I wouldn't bother with flourite or laterite at this point. Instead, take out all of your gravel when you remove your old filter. Replace it with play sand (super cheap, plant friendly, easy to find). pack a bunch of gravel inside a pantyhose like John N said, leave it in for a week or so. Put the fish in a bucket w/aeration temporarily. Keep about 50% of your old tank water to go back into the tank when you put the fish back in. Try to pack as many plants in as you can fit, preferably fast growing stem plants, to help combat algae and reduce bioload. You should be able to reintroduce the fish within a day of setting the tank back up.


----------



## hellrazar (Feb 23, 2006)

*rrrrrrr decisions decisions*

i got money burnin a hole in my pocket. I want to make sure that it gets spent in the best way possible. i think i will either stay with garvel only for now. but i cant make up my mind. i would like to keep using my current gravel. what problems can this cause. or could i mix it with play sand or layer it. i think i will also break down and get more light. i am thinkin of a triple tubel 36" strip light. which will bring me up to 2.5 watts per gallon. i cant decide what will be the easiest route.


----------



## trenac (Jul 16, 2004)

If you are going to use sand go with pool filter sand, it will not have any effects on your water parameters as sometimes playsand can. Sand and your gravel can be mixed together. First make sure that the gravel you have now does not leach by using either vinager or acid to test it. If it fizzes than the gravel is leaching, which will cause the KH/GH to raise.

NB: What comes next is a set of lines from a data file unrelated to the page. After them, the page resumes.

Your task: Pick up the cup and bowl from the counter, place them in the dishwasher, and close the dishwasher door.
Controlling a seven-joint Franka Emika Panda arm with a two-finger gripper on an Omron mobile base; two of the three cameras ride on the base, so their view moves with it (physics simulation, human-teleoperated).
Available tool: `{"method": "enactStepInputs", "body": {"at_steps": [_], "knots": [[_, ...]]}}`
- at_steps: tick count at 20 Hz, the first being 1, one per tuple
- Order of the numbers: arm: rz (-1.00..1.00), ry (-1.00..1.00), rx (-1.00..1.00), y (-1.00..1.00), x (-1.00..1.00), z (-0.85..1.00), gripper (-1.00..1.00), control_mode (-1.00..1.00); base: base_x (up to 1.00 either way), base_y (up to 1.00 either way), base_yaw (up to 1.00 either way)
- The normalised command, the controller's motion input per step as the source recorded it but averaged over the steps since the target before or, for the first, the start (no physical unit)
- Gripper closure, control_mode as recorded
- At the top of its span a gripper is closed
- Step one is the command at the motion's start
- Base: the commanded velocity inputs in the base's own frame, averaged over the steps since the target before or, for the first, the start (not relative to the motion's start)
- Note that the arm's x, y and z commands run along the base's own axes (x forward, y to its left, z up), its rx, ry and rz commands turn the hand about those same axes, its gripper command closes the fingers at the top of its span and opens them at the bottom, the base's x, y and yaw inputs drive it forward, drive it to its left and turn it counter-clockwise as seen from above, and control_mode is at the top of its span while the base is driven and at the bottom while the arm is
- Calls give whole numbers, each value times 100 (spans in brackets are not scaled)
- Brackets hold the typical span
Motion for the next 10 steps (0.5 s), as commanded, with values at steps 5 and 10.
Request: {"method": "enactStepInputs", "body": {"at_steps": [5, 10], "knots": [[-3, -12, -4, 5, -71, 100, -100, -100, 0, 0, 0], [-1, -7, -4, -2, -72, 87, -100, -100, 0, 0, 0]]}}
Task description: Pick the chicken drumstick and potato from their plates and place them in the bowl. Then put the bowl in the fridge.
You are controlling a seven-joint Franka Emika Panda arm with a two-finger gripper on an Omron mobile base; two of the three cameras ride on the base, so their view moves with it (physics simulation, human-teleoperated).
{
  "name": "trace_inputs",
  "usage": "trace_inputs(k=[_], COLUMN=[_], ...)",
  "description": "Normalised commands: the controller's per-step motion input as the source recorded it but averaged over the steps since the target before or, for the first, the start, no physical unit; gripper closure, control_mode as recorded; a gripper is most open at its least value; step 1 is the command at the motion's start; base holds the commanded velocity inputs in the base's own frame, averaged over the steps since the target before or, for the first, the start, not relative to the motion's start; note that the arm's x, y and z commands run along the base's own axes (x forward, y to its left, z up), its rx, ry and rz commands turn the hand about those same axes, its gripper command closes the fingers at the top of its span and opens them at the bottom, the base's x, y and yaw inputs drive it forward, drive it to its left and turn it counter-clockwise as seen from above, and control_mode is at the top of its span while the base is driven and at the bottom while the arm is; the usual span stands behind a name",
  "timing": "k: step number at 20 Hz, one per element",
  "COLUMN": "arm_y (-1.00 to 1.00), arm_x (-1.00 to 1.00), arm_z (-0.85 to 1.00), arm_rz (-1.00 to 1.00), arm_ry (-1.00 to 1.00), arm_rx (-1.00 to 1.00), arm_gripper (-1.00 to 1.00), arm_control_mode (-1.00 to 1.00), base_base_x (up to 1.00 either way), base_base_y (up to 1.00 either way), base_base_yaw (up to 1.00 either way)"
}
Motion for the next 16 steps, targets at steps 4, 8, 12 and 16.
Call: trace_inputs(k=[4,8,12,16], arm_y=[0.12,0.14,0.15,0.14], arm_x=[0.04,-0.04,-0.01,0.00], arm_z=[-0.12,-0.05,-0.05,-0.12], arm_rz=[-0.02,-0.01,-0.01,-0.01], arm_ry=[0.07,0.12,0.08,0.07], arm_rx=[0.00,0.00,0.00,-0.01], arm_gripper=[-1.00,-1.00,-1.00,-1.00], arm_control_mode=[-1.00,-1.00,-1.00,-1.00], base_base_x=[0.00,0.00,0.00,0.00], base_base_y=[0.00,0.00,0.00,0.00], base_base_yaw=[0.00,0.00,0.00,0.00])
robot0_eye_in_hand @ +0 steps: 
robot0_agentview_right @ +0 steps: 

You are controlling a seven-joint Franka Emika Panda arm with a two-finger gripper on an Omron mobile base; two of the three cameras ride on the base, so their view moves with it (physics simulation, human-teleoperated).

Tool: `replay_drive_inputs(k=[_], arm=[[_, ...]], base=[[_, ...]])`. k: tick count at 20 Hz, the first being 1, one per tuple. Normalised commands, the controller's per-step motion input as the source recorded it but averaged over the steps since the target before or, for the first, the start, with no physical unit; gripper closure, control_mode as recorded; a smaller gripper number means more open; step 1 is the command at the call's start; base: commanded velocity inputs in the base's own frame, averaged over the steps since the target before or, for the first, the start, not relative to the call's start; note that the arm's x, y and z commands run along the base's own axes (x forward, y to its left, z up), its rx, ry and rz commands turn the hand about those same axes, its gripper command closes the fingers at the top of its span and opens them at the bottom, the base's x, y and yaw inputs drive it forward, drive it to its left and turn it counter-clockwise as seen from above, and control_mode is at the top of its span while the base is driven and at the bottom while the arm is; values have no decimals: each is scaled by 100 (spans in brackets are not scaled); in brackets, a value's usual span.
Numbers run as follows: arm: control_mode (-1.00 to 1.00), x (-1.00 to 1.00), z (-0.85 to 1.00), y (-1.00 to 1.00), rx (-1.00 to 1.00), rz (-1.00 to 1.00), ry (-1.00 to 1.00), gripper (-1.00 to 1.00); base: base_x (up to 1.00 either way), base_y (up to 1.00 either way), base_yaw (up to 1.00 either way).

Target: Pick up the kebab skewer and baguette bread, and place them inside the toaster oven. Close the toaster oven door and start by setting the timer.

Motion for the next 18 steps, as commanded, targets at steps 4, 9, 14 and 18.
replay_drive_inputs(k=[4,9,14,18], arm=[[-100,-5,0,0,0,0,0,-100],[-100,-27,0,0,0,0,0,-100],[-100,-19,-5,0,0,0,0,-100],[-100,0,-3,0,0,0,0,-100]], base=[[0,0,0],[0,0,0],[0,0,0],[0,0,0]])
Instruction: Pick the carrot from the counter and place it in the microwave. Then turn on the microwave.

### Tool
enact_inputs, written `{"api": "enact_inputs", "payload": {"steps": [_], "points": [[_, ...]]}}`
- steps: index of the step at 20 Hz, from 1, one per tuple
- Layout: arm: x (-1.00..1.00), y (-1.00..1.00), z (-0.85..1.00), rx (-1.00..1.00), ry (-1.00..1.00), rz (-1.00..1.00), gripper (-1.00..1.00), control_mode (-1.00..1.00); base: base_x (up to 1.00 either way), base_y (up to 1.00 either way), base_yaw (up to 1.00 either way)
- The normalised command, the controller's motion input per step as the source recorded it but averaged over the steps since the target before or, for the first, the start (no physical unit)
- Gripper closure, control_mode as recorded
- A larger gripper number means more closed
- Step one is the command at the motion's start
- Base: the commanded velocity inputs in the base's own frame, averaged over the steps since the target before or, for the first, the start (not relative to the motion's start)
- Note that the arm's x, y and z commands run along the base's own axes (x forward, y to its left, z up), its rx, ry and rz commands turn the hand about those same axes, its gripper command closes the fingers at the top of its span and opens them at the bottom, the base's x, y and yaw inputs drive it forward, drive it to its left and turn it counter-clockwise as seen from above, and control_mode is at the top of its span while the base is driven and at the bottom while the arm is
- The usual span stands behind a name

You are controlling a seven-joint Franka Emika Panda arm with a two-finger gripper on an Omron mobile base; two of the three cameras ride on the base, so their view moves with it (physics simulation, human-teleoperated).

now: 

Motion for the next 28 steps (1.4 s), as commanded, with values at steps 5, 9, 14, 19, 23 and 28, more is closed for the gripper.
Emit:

For a light you could go with a Coralife PC  fixture for $53 & a Rena Filstar filter for $60, if your budget allows.


----------



## John N. (Dec 11, 2005)

hellrazar said:


> sorry not return policy. their pricematching policy?

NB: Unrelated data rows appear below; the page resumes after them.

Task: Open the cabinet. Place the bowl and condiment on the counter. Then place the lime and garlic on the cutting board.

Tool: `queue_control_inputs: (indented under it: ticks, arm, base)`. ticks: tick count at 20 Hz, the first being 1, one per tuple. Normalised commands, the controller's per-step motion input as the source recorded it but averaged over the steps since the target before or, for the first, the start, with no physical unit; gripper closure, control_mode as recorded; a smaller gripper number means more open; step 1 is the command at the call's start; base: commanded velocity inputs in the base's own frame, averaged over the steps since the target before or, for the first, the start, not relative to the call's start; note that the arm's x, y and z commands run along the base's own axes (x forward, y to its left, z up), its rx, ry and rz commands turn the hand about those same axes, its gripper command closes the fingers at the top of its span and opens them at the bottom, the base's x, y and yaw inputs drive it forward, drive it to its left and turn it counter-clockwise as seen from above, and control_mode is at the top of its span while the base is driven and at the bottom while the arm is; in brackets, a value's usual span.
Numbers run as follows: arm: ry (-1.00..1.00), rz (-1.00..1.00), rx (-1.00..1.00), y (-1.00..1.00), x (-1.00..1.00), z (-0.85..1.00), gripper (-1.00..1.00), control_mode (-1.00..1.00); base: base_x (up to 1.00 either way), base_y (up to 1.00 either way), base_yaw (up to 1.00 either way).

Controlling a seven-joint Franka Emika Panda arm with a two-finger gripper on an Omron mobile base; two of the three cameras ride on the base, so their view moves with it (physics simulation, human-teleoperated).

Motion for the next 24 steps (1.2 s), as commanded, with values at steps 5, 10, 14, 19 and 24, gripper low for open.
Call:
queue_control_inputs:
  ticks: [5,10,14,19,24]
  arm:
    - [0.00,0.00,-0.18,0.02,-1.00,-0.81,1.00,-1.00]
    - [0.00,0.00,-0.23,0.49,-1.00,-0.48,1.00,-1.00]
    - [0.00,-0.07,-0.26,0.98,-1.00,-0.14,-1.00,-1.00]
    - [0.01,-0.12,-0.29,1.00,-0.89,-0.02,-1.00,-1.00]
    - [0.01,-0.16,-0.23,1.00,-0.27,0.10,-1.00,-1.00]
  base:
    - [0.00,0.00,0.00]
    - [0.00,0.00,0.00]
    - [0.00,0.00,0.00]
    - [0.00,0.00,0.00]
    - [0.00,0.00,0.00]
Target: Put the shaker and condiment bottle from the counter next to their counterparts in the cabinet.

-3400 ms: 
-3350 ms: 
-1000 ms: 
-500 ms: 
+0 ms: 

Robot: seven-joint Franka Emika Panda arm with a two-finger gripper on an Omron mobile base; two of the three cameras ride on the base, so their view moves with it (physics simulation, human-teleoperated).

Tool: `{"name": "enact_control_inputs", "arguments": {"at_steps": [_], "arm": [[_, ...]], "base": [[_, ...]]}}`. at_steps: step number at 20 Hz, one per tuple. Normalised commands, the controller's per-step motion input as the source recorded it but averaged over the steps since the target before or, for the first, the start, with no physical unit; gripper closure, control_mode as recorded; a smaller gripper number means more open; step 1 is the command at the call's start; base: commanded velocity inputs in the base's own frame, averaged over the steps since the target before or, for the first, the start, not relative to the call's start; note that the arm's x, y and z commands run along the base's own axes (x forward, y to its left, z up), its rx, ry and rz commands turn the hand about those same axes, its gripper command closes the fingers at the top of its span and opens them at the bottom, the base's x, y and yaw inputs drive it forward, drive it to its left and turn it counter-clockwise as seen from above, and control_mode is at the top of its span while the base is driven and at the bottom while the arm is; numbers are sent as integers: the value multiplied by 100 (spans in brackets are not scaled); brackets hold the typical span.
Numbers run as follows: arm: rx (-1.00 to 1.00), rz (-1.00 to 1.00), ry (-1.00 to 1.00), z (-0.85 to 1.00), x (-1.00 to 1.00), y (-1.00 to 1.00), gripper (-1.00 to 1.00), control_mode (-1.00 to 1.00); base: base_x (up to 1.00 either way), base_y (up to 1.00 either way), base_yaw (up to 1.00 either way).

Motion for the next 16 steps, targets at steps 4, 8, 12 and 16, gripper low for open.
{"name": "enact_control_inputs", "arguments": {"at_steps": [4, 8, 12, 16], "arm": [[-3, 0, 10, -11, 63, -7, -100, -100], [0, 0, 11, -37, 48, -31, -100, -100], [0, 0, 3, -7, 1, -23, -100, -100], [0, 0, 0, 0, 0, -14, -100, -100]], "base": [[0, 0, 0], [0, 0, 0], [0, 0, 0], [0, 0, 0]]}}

Some petsmart, depends on the manager at the time you come in, will price match whatever online or magazine print out your bring in.

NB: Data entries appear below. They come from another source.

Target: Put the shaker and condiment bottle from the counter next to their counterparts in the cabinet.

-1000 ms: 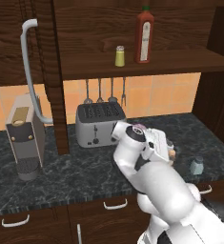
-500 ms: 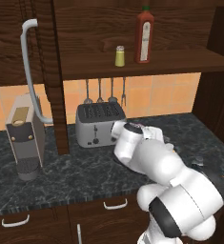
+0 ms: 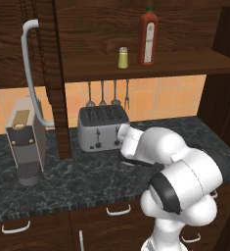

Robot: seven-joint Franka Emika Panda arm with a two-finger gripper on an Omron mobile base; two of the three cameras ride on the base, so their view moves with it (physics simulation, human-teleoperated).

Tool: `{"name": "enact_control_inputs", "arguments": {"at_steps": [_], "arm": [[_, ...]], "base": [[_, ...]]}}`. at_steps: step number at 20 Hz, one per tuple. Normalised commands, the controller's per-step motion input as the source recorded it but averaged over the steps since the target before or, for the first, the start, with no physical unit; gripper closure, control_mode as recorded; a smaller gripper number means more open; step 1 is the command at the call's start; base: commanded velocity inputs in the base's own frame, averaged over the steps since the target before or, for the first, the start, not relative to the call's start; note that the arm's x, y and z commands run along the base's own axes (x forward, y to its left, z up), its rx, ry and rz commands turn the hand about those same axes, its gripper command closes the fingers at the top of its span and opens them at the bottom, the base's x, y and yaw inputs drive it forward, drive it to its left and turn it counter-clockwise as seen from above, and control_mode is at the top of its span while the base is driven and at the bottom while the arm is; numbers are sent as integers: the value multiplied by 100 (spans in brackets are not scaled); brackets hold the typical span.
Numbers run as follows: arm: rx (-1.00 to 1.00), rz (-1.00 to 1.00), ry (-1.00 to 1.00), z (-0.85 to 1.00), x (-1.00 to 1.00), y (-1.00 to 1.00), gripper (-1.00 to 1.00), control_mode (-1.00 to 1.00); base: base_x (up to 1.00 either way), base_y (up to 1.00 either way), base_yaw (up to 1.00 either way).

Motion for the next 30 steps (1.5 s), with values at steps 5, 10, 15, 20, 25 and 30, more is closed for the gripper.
{"name": "enact_control_inputs", "arguments": {"at_steps": [5, 10, 15, 20, 25, 30], "arm": [[0, 3, -8, -13, 0, -5, -100, -100], [0, 9, -10, -35, 0, 0, -100, -100], [0, 3, -3, -9, 18, -18, -100, -100], [0, 5, 0, 0, 67, -23, -100, -100], [0, 0, 0, -4, 5, 4, -100, -100], [0, 0, 0, -25, -1, 20, -100, -100]], "base": [[0, 0, 0], [0, 0, 0], [0, 0, 0], [0, 0, 0], [0, 0, 0], [0, 0, 0]]}}
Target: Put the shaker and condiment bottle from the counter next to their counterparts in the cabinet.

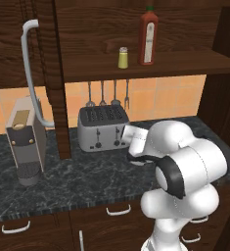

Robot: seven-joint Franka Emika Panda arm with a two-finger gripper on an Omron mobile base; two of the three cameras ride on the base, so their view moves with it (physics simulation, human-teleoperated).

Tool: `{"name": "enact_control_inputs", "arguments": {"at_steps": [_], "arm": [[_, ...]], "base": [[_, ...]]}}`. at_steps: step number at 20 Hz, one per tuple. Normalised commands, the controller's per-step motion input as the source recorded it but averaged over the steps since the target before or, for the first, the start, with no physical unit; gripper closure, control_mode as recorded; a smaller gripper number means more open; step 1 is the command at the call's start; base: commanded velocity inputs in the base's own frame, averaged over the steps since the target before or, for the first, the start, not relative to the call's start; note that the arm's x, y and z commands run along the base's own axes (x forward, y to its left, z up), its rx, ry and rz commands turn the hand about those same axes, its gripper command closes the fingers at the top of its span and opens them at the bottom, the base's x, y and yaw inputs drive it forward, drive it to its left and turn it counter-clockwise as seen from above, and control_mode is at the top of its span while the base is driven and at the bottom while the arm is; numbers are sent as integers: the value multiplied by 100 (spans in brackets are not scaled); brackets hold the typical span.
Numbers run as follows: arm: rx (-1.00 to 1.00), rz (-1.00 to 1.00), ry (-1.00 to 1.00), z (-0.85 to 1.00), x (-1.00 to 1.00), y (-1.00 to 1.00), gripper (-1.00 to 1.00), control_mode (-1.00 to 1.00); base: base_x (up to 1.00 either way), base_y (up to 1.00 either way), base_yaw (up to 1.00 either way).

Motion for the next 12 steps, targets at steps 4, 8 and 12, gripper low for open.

*For example,* you can print out a the web page of flourite, and a Rena Filstar XP1 from bigals.

Bring it in, stick a bag or two of flourite and the filter in your shopping cart. 
Go to the checkout, and tell the cashier "I would like to pricematch these items"

The cashier will call the manager, and the manager will go "wow, those are cheap prices" and he will key the prices in, and you will have your 50% discount on the prices.

Again, some manangers will tell you they only pricematch petsmart.com prices, while others will pricematch anything. Always go back on different days, for a different manager if you fail the first or second time. It always works for me.

-John N.


----------